Senior Security Engineer (Cloud)

Purpose of the role: Your role will be critical to the success of PPRO, you will ensure that Information Security is well designed and implemented to ensure it supports and enables business objectives. You’ll be a strong technologist with a focus on InfoSec. You’ll join a growing team and be responsible for the security of our computer systems & networks. The focus of this role is Cloud security.In PPRO, we operate an extensive cloud environment spanning across several AWS accounts and GCP. Your primary focus will be on ensuring the security and integrity of our cloud infrastructure and services. You will conduct assessments and analyze risks, design metrics and KPIs to measure our security posture, help us to improve our CI/CD pipelines as well as detect, investigate and prevent attacks against our technology systems. The role is highly collaborative, involving frequent interaction with various members of the technology teams.

What will you be doing:

• Risk assessments and architecture reviews of our cloud environments and technology stacks.
• Implementation of security gates and hardening controls for CI/CD pipelines.
• Develop automations for recurrent and manual tasks around auditing activities, vulnerability management and other security processes.
• Provide advice and guidance on security best practices.
• Evaluation of new and emerging technologies and security tools.
• Support the Security Operations Centre (SOC) with event triage and analysis.
• Participating in red, blue & purple team engagements to improve incident detection & response.

Some of the technologies you will get to work with:

• AWS (Kubernetes, ECS, GuardDuty, SecurityHub and more)
• Security tools (Rapid7, CrowdStrike, Aqua Security, DefectDojo and more)
• DataDog (SIEM)
• Terraform, Terragrunt
• Github Actions

You will need to have:

• *NIX: strong understanding.
• Solid knowledge of computer networks and operating systems.
• Strong background in AWS, with an understanding of security best practices and security related services.
• Container security best practices (incl. Kubernetes security).
• Infrastructure as code (preferably Terraform).
• Scripting (Python, bash or GO).
• Experience with CI/CD pipelines (preferably Github actions).
• Excellent communication skills.
• Excellent English skills in written & spoken.

Nice-to-haves:

• Experience on Google Cloud Platform (GCP).
• API security design/architecture best practices.
• SIEM experience.
• Experience with the Mitre Att&ck framework.

About usWe’re PPRO (pronounced “p-pro”).
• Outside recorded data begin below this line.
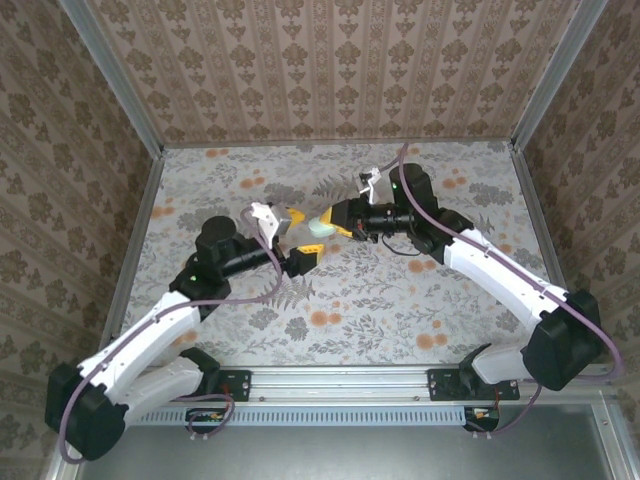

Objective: Insert the wireless bluetooth earbuds into the charging case

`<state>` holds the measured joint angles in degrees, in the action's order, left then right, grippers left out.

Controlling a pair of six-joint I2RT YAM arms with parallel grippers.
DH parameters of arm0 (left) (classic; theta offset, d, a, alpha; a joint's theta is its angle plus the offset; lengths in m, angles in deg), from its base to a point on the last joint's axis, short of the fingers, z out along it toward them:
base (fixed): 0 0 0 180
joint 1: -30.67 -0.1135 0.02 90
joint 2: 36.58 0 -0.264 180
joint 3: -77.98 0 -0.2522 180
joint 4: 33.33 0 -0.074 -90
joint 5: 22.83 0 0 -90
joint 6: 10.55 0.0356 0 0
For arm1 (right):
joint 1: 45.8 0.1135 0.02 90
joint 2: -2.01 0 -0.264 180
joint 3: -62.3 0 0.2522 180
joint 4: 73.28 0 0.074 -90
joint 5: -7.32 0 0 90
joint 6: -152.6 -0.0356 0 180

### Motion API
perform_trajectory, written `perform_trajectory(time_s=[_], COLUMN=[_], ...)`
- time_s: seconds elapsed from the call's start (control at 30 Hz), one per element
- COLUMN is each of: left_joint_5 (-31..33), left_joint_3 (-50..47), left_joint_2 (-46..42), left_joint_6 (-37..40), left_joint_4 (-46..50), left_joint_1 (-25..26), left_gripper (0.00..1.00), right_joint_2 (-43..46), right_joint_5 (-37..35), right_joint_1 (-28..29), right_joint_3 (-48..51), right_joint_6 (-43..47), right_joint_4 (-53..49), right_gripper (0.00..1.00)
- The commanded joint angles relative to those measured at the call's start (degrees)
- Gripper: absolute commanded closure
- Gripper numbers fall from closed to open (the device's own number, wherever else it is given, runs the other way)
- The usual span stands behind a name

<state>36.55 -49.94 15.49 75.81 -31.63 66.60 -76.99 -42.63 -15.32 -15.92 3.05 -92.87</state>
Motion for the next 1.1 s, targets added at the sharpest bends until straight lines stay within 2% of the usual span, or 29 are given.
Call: perform_trajectory(time_s=[0.0,0.23,0.43,0.67,0.9,1.03,1.07], left_joint_5=[5.6,14.1,18.0,22.3,25.7,27.6,28.3], left_joint_3=[-2.4,-4.3,-6.1,-9.2,-10.0,-9.2,-9.0], left_joint_2=[-4.6,-12.3,-16.0,-19.9,-21.5,-21.4,-21.3], left_joint_6=[4.1,7.0,5.8,3.1,1.3,0.7,0.5], left_joint_4=[7.0,17.8,21.6,23.1,25.8,27.1,27.3], left_joint_1=[-0.1,-0.8,-1.9,-3.9,-6.8,-8.5,-9.1], left_gripper=[0.06,0.02,0.0,0.0,0.0,0.0,0.0], right_joint_2=[-3.7,-13.7,-25.7,-33.3,-33.8,-30.5,-29.4], right_joint_5=[-2.7,-5.0,-5.1,-6.2,-9.5,-13.6,-15.0], right_joint_1=[-0.3,-0.2,0.0,0.8,0.9,0.9,0.9], right_joint_3=[1.3,1.4,-1.4,-3.1,-3.1,-4.2,-4.6], right_joint_6=[3.2,10.5,15.2,17.6,20.2,21.7,22.3], right_joint_4=[-0.9,-3.9,-3.7,-2.2,-6.6,-12.7,-14.6], right_gripper=[0.84,0.84,0.85,0.82,0.68,0.51,0.49])
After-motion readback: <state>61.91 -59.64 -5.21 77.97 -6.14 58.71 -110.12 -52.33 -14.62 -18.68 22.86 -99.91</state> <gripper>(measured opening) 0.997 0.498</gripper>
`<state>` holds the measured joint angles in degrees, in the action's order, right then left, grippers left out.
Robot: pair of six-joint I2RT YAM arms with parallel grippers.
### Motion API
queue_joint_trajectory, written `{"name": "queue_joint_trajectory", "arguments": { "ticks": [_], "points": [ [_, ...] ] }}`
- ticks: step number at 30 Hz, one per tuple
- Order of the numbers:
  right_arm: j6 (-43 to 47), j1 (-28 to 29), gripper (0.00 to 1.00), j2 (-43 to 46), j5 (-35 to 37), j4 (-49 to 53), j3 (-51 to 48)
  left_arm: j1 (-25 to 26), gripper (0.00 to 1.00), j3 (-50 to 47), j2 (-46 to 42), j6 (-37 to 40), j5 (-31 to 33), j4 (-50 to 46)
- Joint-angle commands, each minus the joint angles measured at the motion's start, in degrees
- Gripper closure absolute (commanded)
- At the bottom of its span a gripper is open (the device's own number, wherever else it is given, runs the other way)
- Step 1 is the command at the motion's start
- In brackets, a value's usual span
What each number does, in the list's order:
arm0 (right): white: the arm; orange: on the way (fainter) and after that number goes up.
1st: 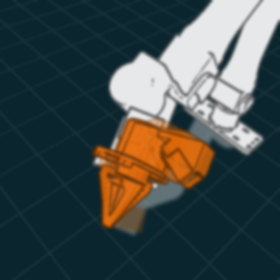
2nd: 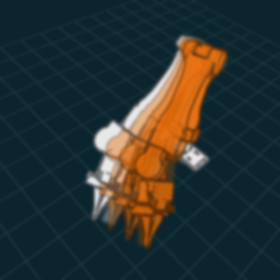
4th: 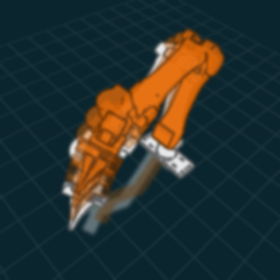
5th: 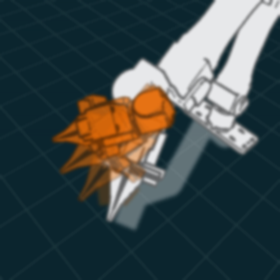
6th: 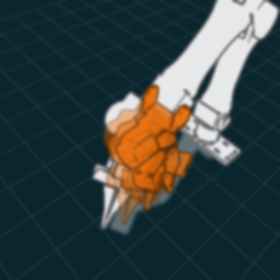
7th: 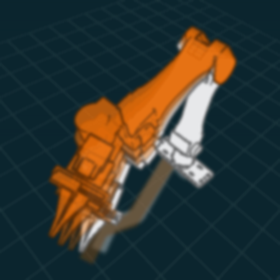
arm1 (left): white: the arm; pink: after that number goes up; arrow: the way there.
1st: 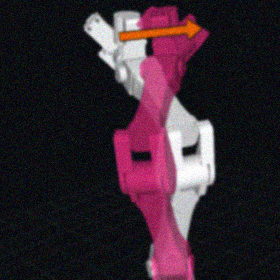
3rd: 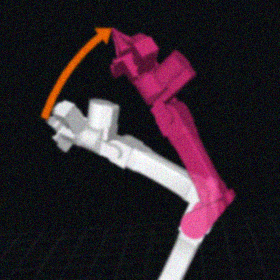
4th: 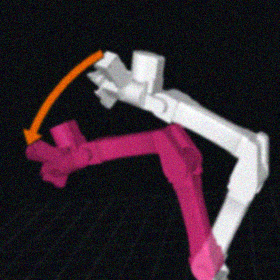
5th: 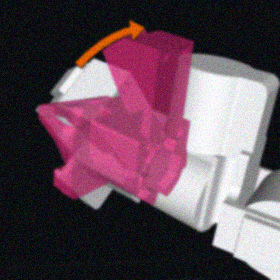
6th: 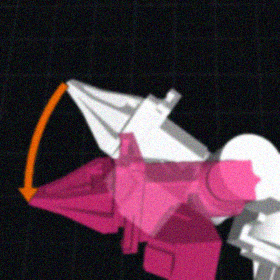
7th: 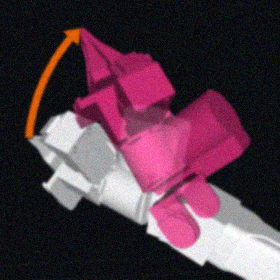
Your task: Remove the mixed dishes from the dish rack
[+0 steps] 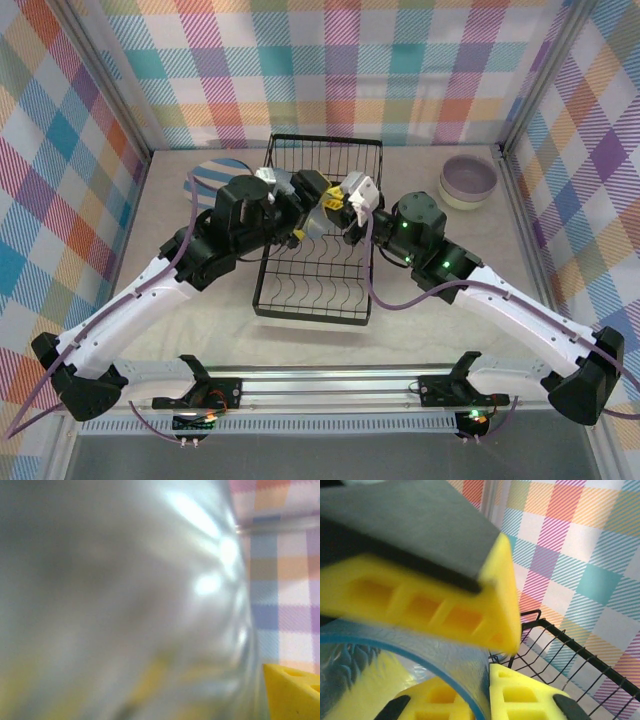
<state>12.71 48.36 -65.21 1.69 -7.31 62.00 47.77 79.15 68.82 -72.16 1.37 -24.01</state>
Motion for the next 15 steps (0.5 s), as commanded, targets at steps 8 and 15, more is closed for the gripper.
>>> {"name": "queue_joint_trajectory", "arguments": {
  "ticks": [8,15],
  "points": [
    [-3.52,0.77,1.0,4.24,11.83,9.72,6.46,1.11,0.0,5.12,-3.77,16.71,3.37,0.01],
    [-10.01,0.26,1.0,4.21,22.44,19.09,11.63,1.12,0.0,9.39,-5.7,25.52,9.62,-11.17]
  ]
}}
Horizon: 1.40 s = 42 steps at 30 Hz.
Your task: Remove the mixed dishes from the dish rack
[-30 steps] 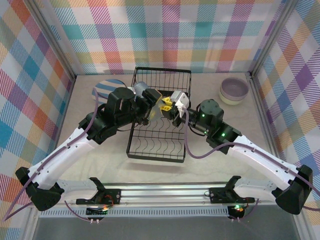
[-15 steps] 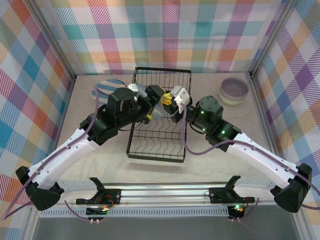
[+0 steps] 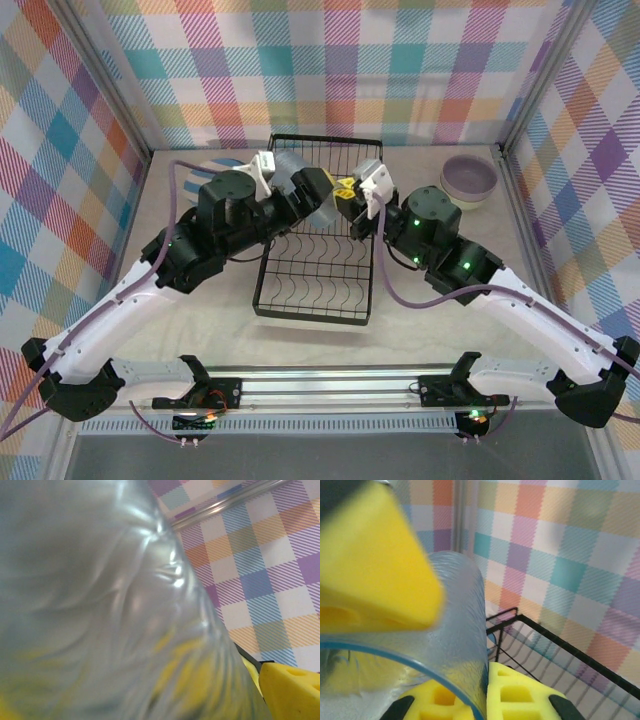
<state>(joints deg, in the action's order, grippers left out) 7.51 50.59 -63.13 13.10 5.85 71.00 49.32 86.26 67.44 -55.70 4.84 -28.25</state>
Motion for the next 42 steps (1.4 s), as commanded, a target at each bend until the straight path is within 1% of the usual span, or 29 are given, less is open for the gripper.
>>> {"name": "queue_joint_trajectory", "arguments": {
  "ticks": [1,4,7,10,13,15,17,18,23,25,27,33,38,42],
  "points": [
    [-5.24,-1.98,1.0,2.18,11.39,6.47,2.92,-0.4,0.0,2.65,-4.6,10.32,6.47,-7.23],
    [-6.56,-2.04,1.0,2.31,12.02,7.68,3.51,-0.39,0.0,3.67,-5.01,13.36,5.77,-6.64],
    [-7.69,-2.07,1.0,2.49,13.75,9.06,4.41,-0.44,0.0,5.46,-4.52,16.38,2.75,-5.92],
    [-8.77,-2.25,1.0,2.74,17.52,11.03,5.69,-0.45,0.0,9.93,-2.47,19.89,1.19,-10.59],
    [-9.59,-2.42,1.0,3.28,20.3,12.78,6.59,-0.38,0.0,12.96,-0.75,23.06,1.36,-14.48],
    [-10.07,-2.51,1.0,3.39,23.01,14.77,7.72,-0.49,0.0,12.22,-0.83,22.78,0.91,-13.26],
    [-10.88,-2.51,1.0,3.72,25.7,17.34,9.15,-1.03,0.0,12.4,-0.25,22.46,-2.75,-11.64],
    [-11.35,-2.58,1.0,3.8,26.63,18.84,9.91,-1.05,0.0,13.22,0.39,22.46,-3.55,-11.73],
    [-14.95,-2.6,1.0,4.28,31.82,29.22,14.73,-0.99,0.0,14.73,3.49,23.51,-6.55,-10.72],
    [-16.35,-2.62,1.0,5.22,34.18,33.01,15.48,0.11,0.0,17.48,6.4,24.93,-6.69,-12.95],
    [-17.72,-2.6,1.0,6.31,35.92,36.46,15.86,1.62,0.02,20.31,9.32,26.28,-6.32,-14.95],
    [-26.7,-2.58,1.0,6.71,38.67,53.81,20.5,7.35,0.12,31.37,20.42,30.93,-1.97,-23.24],
    [-33.59,-2.91,1.0,6.67,38.5,65.71,21.96,12.03,0.18,40.32,29.5,33.84,0.28,-27.14],
    [-38.38,-2.95,1.0,6.44,37.23,71.67,21.76,14.66,0.22,46.98,35.9,34.86,2.12,-29.42]
  ]
}}
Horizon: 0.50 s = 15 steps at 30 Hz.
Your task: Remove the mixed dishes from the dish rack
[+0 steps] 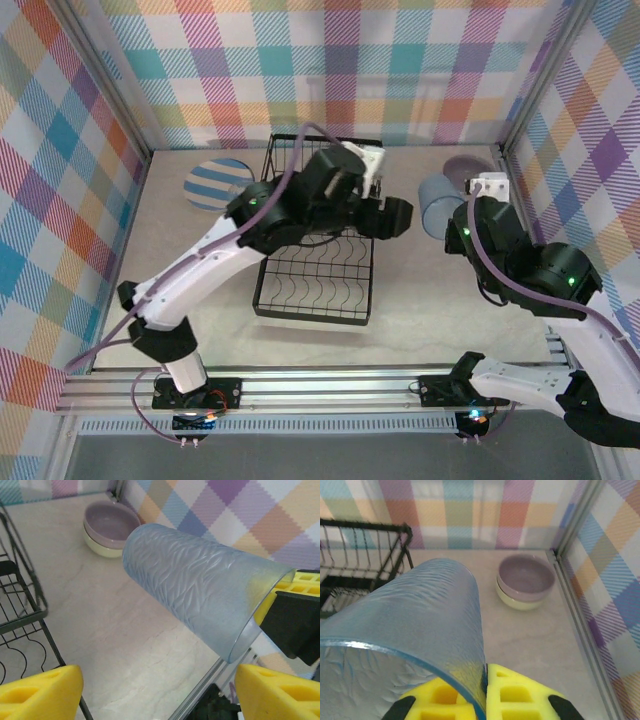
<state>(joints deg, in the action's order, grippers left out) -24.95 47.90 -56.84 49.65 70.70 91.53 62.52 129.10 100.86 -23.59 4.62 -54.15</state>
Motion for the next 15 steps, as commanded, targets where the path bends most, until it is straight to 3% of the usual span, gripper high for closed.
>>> {"name": "queue_joint_trajectory", "arguments": {
  "ticks": [1,15],
  "points": [
    [-6.65,-0.31,1.0,0.24,0.41,7.61,0.82,2.16,0.23,5.58,3.87,3.0,2.53,-3.68],
    [-8.94,-1.7,1.0,0.06,-4.07,8.23,-0.47,5.04,0.31,7.7,9.75,-0.01,3.39,-3.02]
  ]
}}
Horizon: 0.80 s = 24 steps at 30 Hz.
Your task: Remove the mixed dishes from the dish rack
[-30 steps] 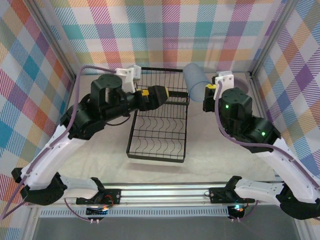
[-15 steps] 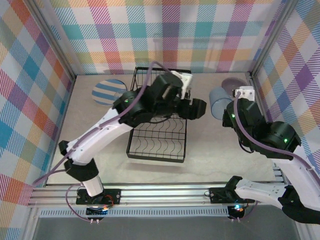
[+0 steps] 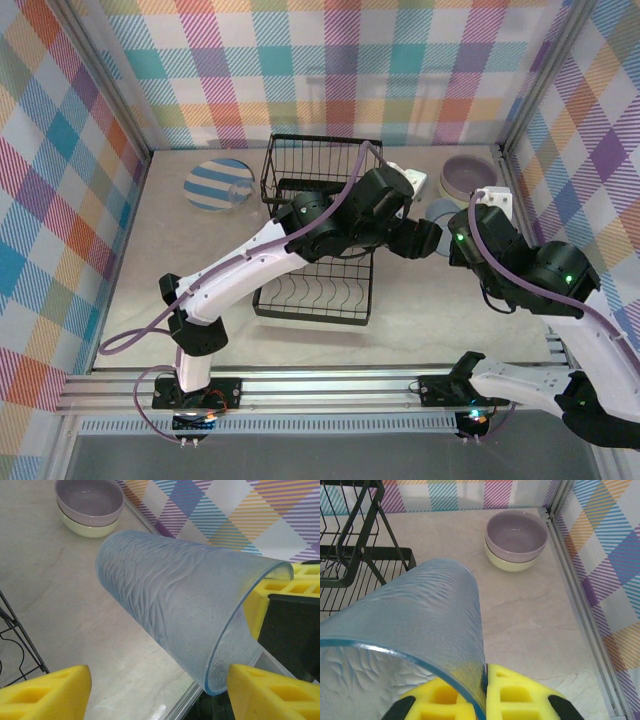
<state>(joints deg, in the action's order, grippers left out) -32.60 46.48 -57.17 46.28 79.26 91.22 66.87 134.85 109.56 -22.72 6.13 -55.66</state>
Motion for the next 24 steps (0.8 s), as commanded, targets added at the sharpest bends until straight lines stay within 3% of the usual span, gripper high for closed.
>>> {"name": "queue_joint_trajectory", "arguments": {
  "ticks": [1,12,18,24],
  "points": [
    [-1.37,-0.34,1.0,0.39,-0.83,-0.34,-0.13,0.72,0.32,2.0,1.26,-1.24,2.14,-1.47],
    [-1.71,-0.42,1.0,-0.4,-2.8,-3.09,-1.27,0.72,0.4,2.26,3.46,-3.17,1.3,-0.64],
    [-1.58,-0.47,1.0,-1.07,-2.86,-3.84,-1.65,0.72,0.53,3.91,5.31,-3.98,3.49,-2.97],
    [-1.24,-0.51,1.0,-1.43,-2.77,-6.16,-2.93,0.72,0.74,6.25,7.38,-4.82,4.02,-4.79]
  ]
}}
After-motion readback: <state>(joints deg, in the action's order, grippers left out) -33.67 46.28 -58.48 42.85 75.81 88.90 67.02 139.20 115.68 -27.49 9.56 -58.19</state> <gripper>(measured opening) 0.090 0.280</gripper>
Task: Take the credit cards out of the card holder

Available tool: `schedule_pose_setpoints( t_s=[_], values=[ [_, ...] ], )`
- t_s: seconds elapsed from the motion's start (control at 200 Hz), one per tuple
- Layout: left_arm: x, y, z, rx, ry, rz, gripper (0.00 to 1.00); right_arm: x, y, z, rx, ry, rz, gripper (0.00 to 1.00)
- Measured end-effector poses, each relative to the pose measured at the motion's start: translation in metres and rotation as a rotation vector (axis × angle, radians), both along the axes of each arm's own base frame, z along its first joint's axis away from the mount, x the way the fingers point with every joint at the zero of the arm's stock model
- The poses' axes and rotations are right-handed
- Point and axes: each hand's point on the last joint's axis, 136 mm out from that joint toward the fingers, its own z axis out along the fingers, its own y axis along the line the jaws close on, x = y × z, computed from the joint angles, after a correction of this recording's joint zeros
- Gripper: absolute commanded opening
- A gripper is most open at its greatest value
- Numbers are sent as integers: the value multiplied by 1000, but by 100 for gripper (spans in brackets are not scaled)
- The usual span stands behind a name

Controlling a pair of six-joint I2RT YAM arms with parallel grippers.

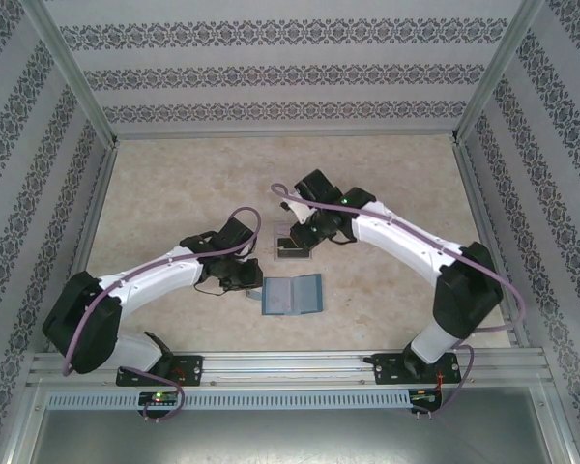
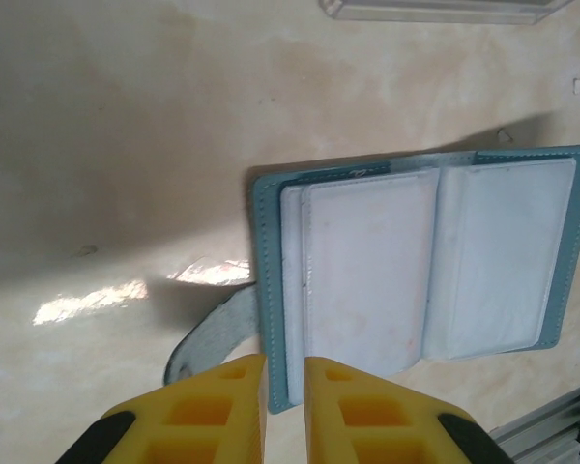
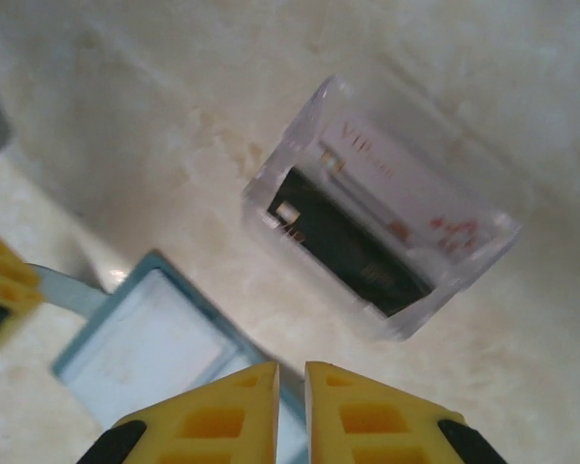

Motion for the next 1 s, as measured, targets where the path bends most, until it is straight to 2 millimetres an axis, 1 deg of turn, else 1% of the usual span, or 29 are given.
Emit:
schedule_pose_setpoints(
  t_s=[0.125, 0.245, 0.355, 0.48, 0.63, 0.764, 0.889, 0.999],
  values=[
    [-2, -4, -11, 4, 45, -19, 17, -21, 4, -7, 112, 56, -130, 14],
    [-4, -8, -21, 8, 85, -34, 16, -41, 8, -25, 186, 154, -243, 14],
    [-7, -9, -28, 11, 110, -46, 14, -58, 14, -40, 207, 225, -292, 15],
    [-9, -9, -33, 14, 126, -54, 13, -73, 20, -50, 224, 285, -326, 16],
    [-10, -9, -39, 25, 144, -58, 11, -77, 24, -57, 243, 333, -369, 18],
    [-11, -8, -43, 32, 155, -57, 10, -84, 25, -69, 252, 376, -402, 20],
    [-10, -9, -44, 27, 149, -57, 10, -90, 32, -78, 258, 418, -409, 20],
    [-13, -8, -47, 27, 154, -58, 10, -91, 39, -83, 269, 438, -413, 20]
  ],
)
We’re on a mission to make digital payments more effective and accessible in every corner of the planet. After all, most people around the world don’t use international credit cards. In fact, 77% of consumers prefer to use local and alternative payment methods, such as Alipay in China and Boleto Bancário in Brazil. By helping businesses to offer their consumers more payment choices at the checkout, we are helping to promote financial inclusion in every corner of the globe. We are also empowering local merchants to take part in the global e-commerce boom and compete with established global companies. That means they can hire more people, invest in more suppliers, and ultimately drive economic growth in their country and beyond. We are a diverse team of over 550 people and 65+ nationalities spread across 11 global locations. Everyone here shares a passion for building – whether that’s forging close relationships with our customers, or constructing a payments infrastructure to accelerate their growth.We want everyone to make a difference at PPRO. This means owning and seizing opportunities to maximize your impact;  having a growth mindset; as well as building trust, and driving change. At PPRO there are countless opportunities to learn, develop and progress, and it’s up to you to own and shape your career path.Every voice and perspective matter to us. We value diversity and never discriminate on the basis of race, colour, ethnicity, ancestry, religion, sex, national origin, sexual orientation, age, citizenship status, marital status, disability, gender identity, gender expression, or genetic information.We are looking forward to meeting you!